The New York Review of Magazines


By Spencer Bailey

Circulation: 77,027
Date of Birth: 1993
Frequency: Monthly
Price: $4.99

The city of Denver brings to mind many things — the Rocky Mountains, John Elway, microbreweries — but journalism is not one of them. Sure, Beat Generation scribes like Kerouac, Cassady and Ginsberg spent some time in the Mile High City. Yes, there are mass-circulation local newspapers, like The Denver Post (which has won a few Pulitzers in its time) and the alt-weekly Westword. And there was, of course, The Rocky Mountain News — until it shuttered in 2009.

But let’s face it: Denver is not known for its reportorial chops.

5280 magazine, however, may be changing that. Like Colorado itself — which, according to U.S. Census Bureau estimates, has grown at the rapid rate of 16.8 percent annually since 2000 — Denver’s top-selling magazine, too, has seen increases over the last decade: A larger staff, a bigger budget, a greater circulation.

Launched in 1993 from editor and publisher Dan Brogan’s bedroom, with savings, loans and credit cards, 5280 — named for Denver’s mile-high elevation — started with a print run of 20,000 and a $250,000 budget. Today, the magazine has a downtown office, a circulation of more than 77,000 and, according to Folio, a budget of about $8 million.
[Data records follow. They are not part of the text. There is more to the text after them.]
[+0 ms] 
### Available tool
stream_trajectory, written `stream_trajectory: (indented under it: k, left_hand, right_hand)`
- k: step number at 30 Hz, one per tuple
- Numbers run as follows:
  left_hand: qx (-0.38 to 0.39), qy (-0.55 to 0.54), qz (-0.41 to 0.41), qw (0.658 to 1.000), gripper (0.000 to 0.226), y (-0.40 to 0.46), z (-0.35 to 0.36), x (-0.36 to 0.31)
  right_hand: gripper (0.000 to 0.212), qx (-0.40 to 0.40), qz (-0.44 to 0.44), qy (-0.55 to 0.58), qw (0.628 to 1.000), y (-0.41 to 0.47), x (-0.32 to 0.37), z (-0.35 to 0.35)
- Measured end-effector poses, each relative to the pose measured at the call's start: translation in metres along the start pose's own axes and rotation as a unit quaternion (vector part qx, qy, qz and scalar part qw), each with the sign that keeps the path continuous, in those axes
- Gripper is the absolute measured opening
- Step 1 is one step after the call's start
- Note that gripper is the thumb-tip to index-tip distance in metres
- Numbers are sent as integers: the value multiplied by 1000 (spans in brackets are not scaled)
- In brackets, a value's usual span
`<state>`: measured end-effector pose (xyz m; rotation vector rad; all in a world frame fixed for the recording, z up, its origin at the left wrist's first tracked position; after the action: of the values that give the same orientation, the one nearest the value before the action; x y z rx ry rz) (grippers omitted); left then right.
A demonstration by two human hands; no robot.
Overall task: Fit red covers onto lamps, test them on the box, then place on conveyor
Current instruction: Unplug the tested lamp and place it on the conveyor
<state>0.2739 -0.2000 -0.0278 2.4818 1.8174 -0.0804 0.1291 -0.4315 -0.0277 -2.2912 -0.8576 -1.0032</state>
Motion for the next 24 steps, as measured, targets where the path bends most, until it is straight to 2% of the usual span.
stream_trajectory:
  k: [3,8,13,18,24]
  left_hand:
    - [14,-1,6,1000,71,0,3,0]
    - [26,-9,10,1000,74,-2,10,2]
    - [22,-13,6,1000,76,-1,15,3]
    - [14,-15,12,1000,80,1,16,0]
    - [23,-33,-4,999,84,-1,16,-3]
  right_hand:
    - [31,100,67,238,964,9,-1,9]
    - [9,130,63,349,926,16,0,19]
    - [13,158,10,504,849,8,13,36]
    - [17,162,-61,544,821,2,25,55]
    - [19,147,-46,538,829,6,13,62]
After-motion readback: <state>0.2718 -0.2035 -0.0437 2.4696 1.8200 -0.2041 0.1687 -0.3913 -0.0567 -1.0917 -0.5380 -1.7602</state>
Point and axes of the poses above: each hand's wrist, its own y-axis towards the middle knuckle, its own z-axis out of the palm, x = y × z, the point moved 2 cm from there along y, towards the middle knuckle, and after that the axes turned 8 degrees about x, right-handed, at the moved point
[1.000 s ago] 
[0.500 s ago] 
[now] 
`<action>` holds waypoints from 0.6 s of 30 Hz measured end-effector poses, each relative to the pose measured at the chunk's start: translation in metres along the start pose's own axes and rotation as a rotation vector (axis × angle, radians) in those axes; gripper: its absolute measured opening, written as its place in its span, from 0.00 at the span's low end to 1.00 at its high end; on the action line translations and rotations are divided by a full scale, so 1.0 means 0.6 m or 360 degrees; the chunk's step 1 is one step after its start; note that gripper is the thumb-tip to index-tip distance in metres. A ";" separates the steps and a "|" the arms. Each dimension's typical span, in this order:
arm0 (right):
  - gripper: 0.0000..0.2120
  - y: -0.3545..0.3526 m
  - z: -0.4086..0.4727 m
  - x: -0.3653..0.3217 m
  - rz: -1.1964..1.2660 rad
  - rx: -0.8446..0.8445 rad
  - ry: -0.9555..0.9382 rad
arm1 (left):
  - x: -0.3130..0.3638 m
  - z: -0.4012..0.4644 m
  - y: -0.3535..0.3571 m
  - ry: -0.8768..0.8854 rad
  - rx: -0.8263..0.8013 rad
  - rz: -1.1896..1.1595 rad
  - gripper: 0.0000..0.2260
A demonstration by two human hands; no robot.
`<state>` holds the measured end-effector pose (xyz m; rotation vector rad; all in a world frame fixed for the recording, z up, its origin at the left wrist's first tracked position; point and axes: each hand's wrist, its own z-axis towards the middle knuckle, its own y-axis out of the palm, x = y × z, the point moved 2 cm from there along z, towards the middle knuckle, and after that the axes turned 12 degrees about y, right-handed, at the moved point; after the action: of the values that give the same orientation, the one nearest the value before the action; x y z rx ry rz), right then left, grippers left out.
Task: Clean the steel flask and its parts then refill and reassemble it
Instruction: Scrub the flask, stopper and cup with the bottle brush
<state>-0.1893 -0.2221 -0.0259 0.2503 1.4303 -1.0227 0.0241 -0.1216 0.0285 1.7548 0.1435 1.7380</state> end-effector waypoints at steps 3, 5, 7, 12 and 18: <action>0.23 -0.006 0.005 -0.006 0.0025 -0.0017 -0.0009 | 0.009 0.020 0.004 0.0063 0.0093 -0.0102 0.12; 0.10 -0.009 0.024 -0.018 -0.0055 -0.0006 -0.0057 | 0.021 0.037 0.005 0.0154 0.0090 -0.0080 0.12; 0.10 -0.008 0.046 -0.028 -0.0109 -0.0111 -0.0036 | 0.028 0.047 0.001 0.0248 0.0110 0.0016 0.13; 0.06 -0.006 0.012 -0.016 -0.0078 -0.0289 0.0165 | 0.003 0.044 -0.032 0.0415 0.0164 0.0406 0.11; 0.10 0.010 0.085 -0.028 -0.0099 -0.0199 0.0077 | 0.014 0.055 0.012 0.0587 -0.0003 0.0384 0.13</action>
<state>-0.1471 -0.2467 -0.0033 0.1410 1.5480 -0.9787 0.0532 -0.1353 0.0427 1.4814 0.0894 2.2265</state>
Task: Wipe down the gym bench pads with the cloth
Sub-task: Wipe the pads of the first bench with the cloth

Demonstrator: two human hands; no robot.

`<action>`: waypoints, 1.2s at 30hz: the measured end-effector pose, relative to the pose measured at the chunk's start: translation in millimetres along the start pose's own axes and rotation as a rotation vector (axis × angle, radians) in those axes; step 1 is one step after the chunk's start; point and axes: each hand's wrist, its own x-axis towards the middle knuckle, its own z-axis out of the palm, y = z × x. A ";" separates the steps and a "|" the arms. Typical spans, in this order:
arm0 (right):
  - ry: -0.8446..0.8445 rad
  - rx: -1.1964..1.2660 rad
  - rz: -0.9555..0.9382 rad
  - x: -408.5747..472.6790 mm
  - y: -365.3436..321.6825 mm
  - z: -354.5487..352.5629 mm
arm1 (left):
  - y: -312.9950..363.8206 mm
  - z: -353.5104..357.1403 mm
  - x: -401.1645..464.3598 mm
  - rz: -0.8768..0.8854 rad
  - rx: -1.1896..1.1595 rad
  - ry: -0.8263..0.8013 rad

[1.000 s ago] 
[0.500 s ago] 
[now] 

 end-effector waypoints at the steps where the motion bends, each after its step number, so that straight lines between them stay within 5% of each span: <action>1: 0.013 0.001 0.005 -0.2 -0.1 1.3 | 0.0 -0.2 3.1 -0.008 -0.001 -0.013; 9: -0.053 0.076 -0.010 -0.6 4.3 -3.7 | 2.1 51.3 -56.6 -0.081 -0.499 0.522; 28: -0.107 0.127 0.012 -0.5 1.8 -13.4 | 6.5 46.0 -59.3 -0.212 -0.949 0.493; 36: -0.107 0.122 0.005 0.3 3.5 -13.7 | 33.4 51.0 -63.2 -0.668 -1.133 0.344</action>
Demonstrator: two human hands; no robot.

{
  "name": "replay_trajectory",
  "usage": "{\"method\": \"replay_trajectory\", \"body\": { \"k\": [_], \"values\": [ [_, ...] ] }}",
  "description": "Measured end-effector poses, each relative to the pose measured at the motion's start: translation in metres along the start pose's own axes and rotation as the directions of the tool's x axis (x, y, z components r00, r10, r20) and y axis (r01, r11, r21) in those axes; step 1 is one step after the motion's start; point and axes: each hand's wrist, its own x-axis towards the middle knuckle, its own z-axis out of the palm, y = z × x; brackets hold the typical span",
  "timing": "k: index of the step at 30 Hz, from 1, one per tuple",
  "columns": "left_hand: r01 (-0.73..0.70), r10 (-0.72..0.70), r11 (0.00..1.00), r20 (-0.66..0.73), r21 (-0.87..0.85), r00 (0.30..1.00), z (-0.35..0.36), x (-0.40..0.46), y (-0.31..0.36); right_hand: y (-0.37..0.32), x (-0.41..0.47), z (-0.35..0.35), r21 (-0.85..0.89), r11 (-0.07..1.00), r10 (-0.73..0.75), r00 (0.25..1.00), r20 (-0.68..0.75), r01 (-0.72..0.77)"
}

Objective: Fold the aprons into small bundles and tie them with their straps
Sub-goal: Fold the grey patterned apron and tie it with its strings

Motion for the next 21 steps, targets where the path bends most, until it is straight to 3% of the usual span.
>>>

Such growth has allowed the publication to enhance its editorial content. “We really focused on service journalism initially, and, over the years, we became more successful and were able to invest the profits in a new way,” says Brogan.

Those investments included hiring Maximillian Potter, a former staff writer at Premiere, Philadelphia and GQ, as executive editor in 2004. This coincided with 5280 publishing “Conduct Unbecoming,” a breakthrough feature story by Potter, which Rolling Stone and Men’s Journal had previously rejected. The piece, about an Air Force Academy cadet accused of rape, went on to become a National Magazine Award finalist and was the focus of a TV segment on ABC’s 20/20.

The magazine has experienced its share of troubles in recent years, too — mostly a result of the Great Recession. 5280’s advertising dollars have remained low throughout the downturn, Brogan says. And there have been cost-cutting measures, such as the laying off of two editorial employees in December 2008.

The good news: 5280 saw its number of paid subscribers grow by 10 percent in 2008. Then, last year, the City and Regional Magazine Association ranked it one of the top five city magazines in America, alongside AtlantaLos Angeles, Philadelphia and Texas Monthly.

Much of 5280’s success is attributable to its focus on in-depth feature stories. Consider “Rebound,” staff writer Robert Sanchez’s profile, in the March 2009 issue, of the famously cantankerous Denver Nuggets coach George Karl — “the guy who once booted a ball into the stands during a game; who angrily challenged a player to a game of Jeopardy! to prove who was smarter; who ripped a toupée off someone during an on-court fight.” Sanchez’s prose is clear, concise and candid, right up there with similar pieces published last year in big-name magazines (such as Mike Sager’s “Big Balls Pete Carroll” in Esquire or S. C. Gwynne’s “Mike Leach is Thinking…” in Texas Monthly).

Another factor in the magazine’s progress: slick design. 5280’s style mimics well-polished national glossies, while rivaling other top regional publications. It is colorful, full of illustrations and graphs and topnotch photography. And its primary font is eye-catching and easy to read. “People, despite all the technological changes, still like sitting down — with coffee, a drink, a beer — and a magazine with really good design,” says Brogan.

Then there are 5280’s service features to consider, such as “The Future of Denver,” in the December 2009 issue, by senior associate editor Patrick Doyle. The piece lays out a proposal for how to preserve the city’s “treasured lifestyle” over the next 25 years, during which 1.5 million people are expected to move to the Front Range. Some of the suggestions: Clean up the 16th Street Mall, add a downtown shuttle route, complete the city’s costly rail system, bolster education spending. Both practical and insightful, this kind of local journalism has kept 5280 in business for 17 years.

All of which helps explain why Brogan is confident the magazine will maintain its steady-growing status in the steady-growing city. “Whether it’s in a digital form or paper form,” he says, “people are still going to want what we do.”